A Passion for Helping Dogs

Written by Alisa Mullins | April 9, 2013

It would break your heart to see the difference that a simple doghouse can make in a dog’s life. One recent beneficiary of PETA’s doghouse delivery program is Passion, who was spotted by a PETA fieldworker when our Community Animal Project visited the trailer park in which she lives to help a neighbor transport her dog to our no-cost to low-cost spay/neuter clinic. Our fieldworker found Passion—and her pitiful excuse for a doghouse, a collection of metal and wood filled with gaps that had done virtually nothing to keep her warm or dry this winter.

We replaced her decaying, makeshift lean-to with a sturdy, weatherproof doghouse and filled it with straw (which doesn’t freeze as towels and blankets do when they get wet). Like all our outdoor clients, Passion also received a lightweight, tangle-free tie-out to replace her heavy chain, a toy and a treat, clean water, and a few minutes of affection, which means the world to a dog stuck outside alone 24 hours a day. Passion was so excited by her new house and all the attention she was getting that her whole body wiggled with delight. It was as if she’d won the lottery.

Countless neglected “backyard dogs” don’t have so much as a cardboard box to shelter them from the wind and rain. PETA fieldworkers have found dogs shivering during lashing nor’easters with nothing more to protect them from the elements than end tables, patio chairs, overturned barrels, shells of air-conditioning units, and pieces of plywood propped against fences. Some didn’t even have those. During the winter, these dogs run the risk of suffering from exposure or frostbite or becoming dehydrated when water bowls freeze. During the summer, lack of access to water or shade can be fatal when the temperatures soar.

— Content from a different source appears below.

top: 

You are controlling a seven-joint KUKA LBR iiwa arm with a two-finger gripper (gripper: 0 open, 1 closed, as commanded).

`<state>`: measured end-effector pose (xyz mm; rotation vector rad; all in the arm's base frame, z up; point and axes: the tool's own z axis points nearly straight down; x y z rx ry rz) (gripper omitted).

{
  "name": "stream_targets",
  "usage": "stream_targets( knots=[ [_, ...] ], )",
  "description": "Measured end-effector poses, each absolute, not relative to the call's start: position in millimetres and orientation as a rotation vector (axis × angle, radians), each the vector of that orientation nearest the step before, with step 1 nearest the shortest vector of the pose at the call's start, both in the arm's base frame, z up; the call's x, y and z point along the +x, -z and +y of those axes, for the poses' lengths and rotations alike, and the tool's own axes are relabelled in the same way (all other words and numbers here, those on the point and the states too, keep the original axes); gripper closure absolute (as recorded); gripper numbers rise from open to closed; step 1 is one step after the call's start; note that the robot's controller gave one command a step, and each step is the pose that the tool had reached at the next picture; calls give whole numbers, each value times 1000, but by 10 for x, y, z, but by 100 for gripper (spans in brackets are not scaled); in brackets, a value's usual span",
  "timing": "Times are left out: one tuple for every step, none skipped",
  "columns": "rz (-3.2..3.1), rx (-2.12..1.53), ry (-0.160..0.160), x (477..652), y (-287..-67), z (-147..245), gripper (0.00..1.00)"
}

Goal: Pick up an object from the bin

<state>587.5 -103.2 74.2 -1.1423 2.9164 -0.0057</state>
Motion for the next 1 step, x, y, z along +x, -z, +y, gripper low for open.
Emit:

Dogs are pack animals who crave the companionship of others. There are few things worse for a dog than “solitary confinement” on a chain or in a pen or kennel. That constant barking that drives the neighbors crazy? It’s a cry for help.

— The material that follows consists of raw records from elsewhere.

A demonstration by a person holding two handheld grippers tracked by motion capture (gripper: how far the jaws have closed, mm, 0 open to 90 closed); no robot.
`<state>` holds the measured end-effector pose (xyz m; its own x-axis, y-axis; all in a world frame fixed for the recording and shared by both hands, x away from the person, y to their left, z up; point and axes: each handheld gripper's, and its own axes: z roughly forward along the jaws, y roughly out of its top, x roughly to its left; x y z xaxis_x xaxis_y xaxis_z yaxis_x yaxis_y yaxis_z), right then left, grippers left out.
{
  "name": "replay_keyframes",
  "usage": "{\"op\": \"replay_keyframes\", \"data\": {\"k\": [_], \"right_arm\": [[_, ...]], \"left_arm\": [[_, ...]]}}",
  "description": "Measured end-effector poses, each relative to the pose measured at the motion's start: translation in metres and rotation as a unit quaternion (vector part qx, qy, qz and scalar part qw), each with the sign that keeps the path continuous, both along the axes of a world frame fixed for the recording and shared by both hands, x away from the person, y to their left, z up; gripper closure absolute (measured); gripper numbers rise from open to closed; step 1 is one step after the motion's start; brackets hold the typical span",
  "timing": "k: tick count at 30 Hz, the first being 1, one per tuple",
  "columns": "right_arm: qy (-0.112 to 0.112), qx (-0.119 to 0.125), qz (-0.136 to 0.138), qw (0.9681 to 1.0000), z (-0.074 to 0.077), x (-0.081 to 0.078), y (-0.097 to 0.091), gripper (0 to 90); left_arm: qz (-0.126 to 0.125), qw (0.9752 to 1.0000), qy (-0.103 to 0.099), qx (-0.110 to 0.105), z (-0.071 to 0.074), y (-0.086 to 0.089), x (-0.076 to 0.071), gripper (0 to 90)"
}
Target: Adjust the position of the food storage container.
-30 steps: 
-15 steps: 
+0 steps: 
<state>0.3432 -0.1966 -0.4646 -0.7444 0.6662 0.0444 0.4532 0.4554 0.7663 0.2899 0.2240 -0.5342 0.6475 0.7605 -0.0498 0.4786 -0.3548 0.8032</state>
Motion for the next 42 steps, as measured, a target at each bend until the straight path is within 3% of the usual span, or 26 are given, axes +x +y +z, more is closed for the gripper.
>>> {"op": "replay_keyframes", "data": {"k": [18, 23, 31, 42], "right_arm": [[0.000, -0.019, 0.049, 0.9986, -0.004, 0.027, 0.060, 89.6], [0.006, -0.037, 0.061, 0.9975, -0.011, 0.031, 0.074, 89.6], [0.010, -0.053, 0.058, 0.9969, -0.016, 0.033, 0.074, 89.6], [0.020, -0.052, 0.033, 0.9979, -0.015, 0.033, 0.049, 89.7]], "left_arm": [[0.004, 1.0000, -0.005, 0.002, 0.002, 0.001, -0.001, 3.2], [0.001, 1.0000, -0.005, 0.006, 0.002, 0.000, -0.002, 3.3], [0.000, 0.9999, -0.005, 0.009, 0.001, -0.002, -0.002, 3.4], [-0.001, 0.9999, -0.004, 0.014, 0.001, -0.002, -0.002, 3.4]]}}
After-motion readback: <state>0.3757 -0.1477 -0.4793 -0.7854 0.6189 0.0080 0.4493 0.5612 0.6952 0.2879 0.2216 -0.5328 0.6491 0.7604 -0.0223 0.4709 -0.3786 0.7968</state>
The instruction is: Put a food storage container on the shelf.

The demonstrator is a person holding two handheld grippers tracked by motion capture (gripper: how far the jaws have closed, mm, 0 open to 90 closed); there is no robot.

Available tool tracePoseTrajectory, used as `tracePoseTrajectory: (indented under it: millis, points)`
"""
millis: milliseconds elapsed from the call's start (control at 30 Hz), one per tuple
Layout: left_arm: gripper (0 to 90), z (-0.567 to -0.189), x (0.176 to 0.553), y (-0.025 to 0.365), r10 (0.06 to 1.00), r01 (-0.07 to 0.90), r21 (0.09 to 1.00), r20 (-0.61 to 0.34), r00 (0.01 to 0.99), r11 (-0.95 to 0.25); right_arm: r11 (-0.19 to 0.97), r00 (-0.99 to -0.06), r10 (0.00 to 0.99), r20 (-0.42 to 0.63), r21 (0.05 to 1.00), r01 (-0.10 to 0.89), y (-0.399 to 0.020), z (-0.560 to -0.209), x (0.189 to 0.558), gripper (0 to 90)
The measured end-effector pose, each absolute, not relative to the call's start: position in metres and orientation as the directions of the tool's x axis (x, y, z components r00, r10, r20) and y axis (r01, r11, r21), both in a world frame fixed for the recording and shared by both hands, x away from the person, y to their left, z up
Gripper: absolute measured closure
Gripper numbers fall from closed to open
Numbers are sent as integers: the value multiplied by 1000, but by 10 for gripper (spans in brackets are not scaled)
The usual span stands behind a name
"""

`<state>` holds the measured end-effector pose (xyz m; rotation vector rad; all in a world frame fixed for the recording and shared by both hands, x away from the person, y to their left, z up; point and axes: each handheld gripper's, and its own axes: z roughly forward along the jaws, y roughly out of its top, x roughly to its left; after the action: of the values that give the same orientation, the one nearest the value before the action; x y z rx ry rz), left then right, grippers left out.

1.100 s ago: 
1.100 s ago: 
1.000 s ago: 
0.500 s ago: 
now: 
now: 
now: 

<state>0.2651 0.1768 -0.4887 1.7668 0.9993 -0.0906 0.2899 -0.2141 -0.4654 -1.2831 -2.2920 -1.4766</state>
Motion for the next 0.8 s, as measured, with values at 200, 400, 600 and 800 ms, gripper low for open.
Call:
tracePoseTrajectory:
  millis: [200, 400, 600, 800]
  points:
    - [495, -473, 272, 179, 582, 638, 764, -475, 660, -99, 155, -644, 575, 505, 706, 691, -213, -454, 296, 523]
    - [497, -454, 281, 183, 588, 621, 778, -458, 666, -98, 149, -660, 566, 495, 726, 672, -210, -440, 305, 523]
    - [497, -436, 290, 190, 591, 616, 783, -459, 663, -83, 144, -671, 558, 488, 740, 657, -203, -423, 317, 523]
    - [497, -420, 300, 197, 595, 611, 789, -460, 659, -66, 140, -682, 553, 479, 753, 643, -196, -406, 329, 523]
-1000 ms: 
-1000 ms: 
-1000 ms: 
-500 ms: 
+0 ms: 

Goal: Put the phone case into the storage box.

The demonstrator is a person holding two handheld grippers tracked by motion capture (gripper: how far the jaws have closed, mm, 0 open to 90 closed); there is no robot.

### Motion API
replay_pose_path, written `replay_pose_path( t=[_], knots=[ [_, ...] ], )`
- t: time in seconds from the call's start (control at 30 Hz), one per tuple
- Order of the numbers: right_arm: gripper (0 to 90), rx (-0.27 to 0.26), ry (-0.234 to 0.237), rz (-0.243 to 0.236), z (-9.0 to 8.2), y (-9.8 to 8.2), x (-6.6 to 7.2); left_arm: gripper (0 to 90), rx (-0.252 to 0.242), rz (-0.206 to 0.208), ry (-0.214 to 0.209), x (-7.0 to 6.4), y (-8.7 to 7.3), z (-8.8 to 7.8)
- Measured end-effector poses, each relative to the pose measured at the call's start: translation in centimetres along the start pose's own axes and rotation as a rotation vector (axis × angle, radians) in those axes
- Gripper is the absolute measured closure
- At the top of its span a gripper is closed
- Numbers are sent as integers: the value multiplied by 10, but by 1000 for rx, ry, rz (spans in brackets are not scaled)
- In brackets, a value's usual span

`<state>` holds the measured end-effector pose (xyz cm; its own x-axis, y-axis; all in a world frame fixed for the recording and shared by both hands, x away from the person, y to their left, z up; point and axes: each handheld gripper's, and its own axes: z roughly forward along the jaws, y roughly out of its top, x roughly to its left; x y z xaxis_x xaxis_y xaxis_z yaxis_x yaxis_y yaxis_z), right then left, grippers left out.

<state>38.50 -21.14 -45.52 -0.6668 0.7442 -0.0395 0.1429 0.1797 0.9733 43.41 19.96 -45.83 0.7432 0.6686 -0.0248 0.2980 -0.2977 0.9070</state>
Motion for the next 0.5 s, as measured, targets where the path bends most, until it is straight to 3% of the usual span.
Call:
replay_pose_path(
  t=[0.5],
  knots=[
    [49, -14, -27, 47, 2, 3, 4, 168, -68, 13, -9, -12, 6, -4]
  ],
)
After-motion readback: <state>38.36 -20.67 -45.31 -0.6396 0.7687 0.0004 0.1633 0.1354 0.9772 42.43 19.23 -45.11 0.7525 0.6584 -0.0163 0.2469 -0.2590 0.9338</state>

If you know someone with an “outdoor dog,” offer to play or go on walks with the pup. Take treats and toys, which mean so much to a dog who would otherwise have nothing to do but watch the mud dry. Make sure that the dog has adequate food, water, and shelter (required by law), and report neglect to animal control. And use our resources to help get a chaining ban passed in your community.